In this chapter we are going to learn how to check that the code you write is working as expected. This will be achieved with the introduction of testing tools which will help you to formalize and organize your tests, as well as with the definition of new concepts: unit testing and test driven development.
Nobody can write bug-free code in the first try. Believe me on that one, nobody can. Therefore, every programmer constantly needs to test that a newly written code is working as expected. Very often, scientists without formal training in computer sciences and programming will test their code "ad-hoc", i.e. with trial-and-error approaches on an interactive console or with print statements throughout the code. While this is a quick way to get the job done at the first sight, it is in fact a dangerous, non-scientific practice. Today and throughout the lecture I will often remind you of a simple rule:
Always write tests for your code.
Why am I insisting so much on this? Let's discuss it further.
As honest scientists we always have to provide results which are correct to the best of our knowledge. In recent years, erroneous software code lead to several "scandals" in the scientific world. For example, in 2006 scientists had to retract five of their papers after discovering that their results were based on erroneous computations. "As a result of a bug in a Perl script", other authors retracted a paper in PLoS. The challenge of (ir)reproducible research can only be tackled with openly tested scientific software.
The requirement of "100% error-free code" announced in my title will of course never be achieved, but we have to do our best to avoid situations like described above. This slide by Pietro Berkes presented at a SciPy tutorial brings it quite well to the point:
Checking that "the curve looks okay" or that "the relative humidity values seem realistic" is not a quantitative test: it is error prone and possibly wrong. Testing must be achieved in a formal and quantitative way:
This is a problem often overseen by scientists: once written and tested "ad-hoc", a script will be used and sometimes shared with colleagues. However, the same code might provide different results at a later time, as shown in these examples:
DeprecationWarning
when executedclever_compute()
which was too slow, and now it doesn't work anymoreabc()

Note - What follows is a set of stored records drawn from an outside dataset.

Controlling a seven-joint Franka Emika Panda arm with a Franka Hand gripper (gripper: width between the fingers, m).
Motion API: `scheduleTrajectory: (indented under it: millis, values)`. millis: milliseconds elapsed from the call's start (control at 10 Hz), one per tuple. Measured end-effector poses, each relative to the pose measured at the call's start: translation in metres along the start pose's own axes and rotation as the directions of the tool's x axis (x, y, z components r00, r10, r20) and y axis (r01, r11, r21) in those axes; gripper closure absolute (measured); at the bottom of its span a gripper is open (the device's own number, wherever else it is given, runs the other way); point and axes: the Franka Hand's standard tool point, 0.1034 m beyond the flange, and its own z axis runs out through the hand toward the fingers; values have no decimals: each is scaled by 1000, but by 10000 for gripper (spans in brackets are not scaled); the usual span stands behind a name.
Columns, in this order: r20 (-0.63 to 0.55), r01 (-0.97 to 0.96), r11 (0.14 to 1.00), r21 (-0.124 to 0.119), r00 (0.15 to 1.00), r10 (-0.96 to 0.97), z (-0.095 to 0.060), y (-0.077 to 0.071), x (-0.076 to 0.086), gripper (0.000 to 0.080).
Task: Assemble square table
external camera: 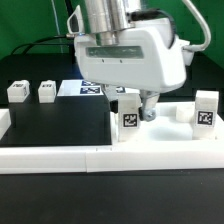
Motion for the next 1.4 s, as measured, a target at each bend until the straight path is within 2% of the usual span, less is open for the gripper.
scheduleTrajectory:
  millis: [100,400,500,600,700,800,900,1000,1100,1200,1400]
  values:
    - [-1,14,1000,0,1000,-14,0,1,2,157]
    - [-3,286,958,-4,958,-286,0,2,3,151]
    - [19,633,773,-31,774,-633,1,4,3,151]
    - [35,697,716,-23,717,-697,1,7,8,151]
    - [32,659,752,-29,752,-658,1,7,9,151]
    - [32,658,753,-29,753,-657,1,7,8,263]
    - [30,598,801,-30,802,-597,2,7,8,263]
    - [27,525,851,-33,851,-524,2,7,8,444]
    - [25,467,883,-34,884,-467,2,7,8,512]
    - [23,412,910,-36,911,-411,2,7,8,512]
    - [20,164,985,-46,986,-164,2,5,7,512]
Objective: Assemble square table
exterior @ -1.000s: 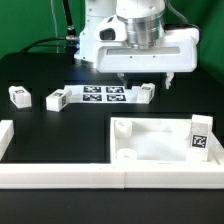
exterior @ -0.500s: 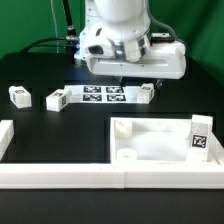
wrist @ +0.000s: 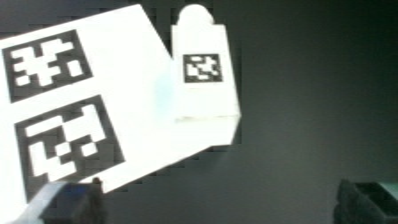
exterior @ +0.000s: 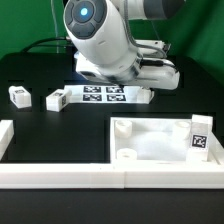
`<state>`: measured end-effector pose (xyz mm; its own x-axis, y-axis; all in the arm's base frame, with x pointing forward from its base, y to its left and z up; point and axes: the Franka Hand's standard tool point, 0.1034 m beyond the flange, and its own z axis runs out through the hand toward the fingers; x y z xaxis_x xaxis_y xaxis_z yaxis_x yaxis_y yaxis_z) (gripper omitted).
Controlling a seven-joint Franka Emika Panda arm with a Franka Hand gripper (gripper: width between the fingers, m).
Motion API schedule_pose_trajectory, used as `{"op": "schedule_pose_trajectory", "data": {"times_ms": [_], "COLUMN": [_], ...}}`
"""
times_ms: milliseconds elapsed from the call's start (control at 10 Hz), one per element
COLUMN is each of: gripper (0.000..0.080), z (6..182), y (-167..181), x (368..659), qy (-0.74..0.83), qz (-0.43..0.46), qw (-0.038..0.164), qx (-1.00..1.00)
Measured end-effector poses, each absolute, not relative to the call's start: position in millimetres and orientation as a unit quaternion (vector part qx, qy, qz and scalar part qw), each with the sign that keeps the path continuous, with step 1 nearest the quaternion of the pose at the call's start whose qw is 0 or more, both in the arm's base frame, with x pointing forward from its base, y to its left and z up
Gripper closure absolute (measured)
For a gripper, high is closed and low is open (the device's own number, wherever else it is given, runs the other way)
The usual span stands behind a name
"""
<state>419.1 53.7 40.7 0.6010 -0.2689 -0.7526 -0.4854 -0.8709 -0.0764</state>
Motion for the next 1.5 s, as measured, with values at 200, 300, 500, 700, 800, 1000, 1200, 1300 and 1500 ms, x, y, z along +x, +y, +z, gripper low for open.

where I found a bug, but now the other function dfg()
does not work anymore. In all these cases, formal tests would have helped to isolate the problems at an early stage and avoid late and tedious debugging. Therefore, tests are sometimes called "regression tests": once a test is written and works, it serves the purpose to make sure that future changes won't break things. Tests should be re-run each time something is changed in the code or when third-party packages are updated.
You would never use data from an uncalibrated temperature sensor, would you? Scientific code is no different: never trust untested code. Don't trust tested code either ;-), but untested code is much worse. When using new scripts/packages for your work, always check that these come with good tests for the functionality you are using.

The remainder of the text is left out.